§ **What to do**
Your task is to gather the lines below that hold the string "target".

--------------------------------------------------

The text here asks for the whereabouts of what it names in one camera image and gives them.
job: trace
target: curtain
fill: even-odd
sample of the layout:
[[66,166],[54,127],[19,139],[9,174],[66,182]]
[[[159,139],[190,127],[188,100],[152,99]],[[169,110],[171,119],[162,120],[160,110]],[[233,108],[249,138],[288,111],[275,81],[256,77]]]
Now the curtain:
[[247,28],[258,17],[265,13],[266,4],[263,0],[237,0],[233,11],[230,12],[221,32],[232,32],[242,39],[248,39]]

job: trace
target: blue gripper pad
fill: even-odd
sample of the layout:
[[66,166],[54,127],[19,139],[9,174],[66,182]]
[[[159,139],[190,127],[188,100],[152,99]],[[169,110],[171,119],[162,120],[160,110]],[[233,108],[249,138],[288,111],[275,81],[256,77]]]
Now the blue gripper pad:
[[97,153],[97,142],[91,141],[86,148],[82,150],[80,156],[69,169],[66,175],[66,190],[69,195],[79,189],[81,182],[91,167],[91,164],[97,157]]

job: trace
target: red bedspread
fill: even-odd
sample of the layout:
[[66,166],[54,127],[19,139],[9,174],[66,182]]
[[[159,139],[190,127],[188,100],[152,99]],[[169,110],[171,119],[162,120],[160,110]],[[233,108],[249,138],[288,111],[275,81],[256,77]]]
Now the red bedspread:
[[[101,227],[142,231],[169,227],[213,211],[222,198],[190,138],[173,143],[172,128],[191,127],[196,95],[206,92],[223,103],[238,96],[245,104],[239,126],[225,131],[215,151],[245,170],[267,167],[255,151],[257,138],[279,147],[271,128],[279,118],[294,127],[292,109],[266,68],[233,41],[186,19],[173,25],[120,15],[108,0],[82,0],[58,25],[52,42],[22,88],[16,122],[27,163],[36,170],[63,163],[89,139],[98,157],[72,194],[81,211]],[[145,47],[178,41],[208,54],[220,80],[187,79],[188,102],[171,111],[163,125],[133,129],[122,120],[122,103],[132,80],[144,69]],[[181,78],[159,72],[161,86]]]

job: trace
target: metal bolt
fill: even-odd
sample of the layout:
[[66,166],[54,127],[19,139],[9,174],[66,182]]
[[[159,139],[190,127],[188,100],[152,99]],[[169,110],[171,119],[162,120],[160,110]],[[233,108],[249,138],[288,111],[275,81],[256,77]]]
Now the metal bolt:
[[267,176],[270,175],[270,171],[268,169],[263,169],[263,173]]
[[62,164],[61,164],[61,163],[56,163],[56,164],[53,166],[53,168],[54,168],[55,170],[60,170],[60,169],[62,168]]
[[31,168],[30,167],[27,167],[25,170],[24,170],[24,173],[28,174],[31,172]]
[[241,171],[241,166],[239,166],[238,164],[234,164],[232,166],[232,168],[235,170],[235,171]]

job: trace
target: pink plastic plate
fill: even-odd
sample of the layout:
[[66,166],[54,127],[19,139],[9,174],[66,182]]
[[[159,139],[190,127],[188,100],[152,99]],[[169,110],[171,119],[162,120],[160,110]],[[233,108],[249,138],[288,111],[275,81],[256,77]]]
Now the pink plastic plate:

--------------------------------------------------

§ **Completed task**
target: curtain
target: blue gripper pad
target: red bedspread
target: metal bolt
target: pink plastic plate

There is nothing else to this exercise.